Wigal encouraged those in attendance to think about the stories they wrote at the workshop and have recounted in the past.
“A lot of times when we tell the same story, healing happens to us,” she explained, “and we may not even realize it. I think that’s one of the importances of telling our own stories and our family’s stories.”
Poem sketching, an exercise found in Sandford Lyne’s Writing Poetry from the Inside Out, was the third exercise the writers faced. Using a provided word bank, the writers selected four words that they felt related to one another and proceeded to draft a poem, utilizing their chosen words and the five senses.

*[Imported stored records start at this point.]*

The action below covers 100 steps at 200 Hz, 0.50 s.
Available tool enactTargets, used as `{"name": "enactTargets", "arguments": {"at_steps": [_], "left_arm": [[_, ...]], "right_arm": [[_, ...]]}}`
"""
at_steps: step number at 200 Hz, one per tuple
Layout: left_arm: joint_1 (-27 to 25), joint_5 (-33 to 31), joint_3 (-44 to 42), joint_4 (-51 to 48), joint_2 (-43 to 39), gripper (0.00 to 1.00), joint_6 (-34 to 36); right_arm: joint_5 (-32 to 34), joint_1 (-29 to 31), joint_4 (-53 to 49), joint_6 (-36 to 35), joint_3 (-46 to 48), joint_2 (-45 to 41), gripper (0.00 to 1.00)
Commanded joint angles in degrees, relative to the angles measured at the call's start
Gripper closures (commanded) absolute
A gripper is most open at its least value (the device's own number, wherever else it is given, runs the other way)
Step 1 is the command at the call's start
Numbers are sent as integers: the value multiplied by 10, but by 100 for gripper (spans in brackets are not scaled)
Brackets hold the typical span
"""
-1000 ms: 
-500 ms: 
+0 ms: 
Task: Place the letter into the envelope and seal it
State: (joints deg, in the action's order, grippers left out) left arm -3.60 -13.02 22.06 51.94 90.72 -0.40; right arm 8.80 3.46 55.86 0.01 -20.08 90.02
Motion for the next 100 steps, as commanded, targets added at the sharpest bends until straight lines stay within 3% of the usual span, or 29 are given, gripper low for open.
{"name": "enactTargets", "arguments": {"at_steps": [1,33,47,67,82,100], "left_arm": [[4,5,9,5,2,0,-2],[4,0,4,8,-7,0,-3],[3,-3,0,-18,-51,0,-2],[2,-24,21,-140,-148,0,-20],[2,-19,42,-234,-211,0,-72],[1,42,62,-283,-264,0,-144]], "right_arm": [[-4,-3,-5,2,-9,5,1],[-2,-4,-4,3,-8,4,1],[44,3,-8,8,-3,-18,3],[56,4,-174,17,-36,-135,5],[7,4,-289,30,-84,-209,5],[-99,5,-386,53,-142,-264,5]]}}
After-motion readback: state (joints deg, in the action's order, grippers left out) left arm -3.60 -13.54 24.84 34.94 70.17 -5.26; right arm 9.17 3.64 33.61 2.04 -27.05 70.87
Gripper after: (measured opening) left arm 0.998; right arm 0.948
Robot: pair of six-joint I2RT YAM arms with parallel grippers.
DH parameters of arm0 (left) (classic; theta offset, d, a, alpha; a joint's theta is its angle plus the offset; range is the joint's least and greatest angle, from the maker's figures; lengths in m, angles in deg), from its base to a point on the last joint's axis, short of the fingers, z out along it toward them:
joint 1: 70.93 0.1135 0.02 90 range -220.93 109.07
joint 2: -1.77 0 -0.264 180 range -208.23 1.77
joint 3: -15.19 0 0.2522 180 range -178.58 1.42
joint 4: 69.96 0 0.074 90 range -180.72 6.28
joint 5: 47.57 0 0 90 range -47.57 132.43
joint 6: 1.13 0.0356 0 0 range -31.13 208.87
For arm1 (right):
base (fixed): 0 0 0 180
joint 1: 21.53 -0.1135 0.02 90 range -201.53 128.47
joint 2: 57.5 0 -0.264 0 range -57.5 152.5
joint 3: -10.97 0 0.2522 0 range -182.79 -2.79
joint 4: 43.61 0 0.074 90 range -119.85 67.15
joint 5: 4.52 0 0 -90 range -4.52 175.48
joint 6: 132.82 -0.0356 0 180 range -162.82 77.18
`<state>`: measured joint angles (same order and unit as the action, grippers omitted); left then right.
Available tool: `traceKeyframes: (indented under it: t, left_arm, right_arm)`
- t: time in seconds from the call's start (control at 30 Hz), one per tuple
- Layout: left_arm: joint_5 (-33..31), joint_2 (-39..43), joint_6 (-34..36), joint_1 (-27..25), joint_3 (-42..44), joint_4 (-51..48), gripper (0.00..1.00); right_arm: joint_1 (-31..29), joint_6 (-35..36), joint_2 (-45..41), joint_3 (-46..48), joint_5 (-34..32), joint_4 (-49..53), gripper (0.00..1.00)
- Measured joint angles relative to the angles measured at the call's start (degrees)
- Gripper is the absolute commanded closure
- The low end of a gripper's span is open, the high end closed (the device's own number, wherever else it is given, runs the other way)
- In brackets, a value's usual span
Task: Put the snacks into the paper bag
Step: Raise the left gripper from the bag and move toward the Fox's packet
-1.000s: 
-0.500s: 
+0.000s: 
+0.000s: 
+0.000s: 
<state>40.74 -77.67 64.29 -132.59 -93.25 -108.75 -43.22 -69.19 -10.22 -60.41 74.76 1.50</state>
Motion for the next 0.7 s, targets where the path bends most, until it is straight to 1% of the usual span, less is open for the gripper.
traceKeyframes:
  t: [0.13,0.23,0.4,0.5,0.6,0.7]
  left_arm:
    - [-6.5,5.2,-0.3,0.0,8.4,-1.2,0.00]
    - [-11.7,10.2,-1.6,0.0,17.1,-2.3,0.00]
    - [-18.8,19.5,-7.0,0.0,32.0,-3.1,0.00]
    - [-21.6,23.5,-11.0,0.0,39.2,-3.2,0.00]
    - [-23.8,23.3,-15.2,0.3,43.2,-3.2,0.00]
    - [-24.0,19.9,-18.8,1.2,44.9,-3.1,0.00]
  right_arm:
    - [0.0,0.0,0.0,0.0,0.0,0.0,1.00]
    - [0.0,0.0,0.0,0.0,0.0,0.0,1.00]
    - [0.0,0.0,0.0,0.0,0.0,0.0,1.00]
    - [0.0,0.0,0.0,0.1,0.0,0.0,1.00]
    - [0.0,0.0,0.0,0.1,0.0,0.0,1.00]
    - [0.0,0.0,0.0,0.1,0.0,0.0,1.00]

Wigal’s final exercise had the writers revisiting their childhood as they penned their piece in crayon. Choosing crayons at random, the writers linked each color to a sense.
One example, courtesy of Pearl S. Buck Birthplace Board of Directors president Kirk Judd, was that “Yellow walks like a duck, looks like a duck and quacks like a duck, but I don’t know if it is a duck.”
A founding member of Allegheny Echoes, Wigal leads the creative writing program – where she focuses on poetry and short fiction – and has been featured as a performance poet and workshop leader throughout West Virginia and the Appalachian region.
In 2005, Wigal was one of the featured artists at the Caldwell County Arts Council in North Carolina, where she participated in a two-and three-dimensional art and poetry presentation.
Her interest in performance poetry began at an early age.
“My mother’s family loved poetry and would recite poems from their childhood,” Wigal said in an interview for the West Virginia Literary Soul blog. “Long poems, short poems, epic poems – even poems they had written themselves. I fell in love with the cadence, rhythm and words. Poetry is meant to be spoken – to be an audio and emotional experience.
“Performance poetry was not something that I consciously made a decision to take up, and I do not consider myself a “performance poet” – rather a poet who also performs her work. I believe you must put poetry in your own mouth in order to experience it completely. Poetry lives best beyond the page.”
When she is not leading workshops or performing her work, Wigal lives in Parkersburg, with her husband and dog.
The workshop was sponsored by the Pearl S. Buck Birthplace Foundation, through a grant from the Pocahontas County Convention and Visitors Bureau 2015 Calvin W. Price Appalachian Enrichment Series, and is in keeping with the vision statement of the Foundation: “To maintain the house and property of the birthplace of Pearl S. Buck and to foster her wish expressed in the book My Mother’s House that it should be a living ‘gateway to new thoughts and dreams and ways of life’ wherein art, music and education are valued and promoted.”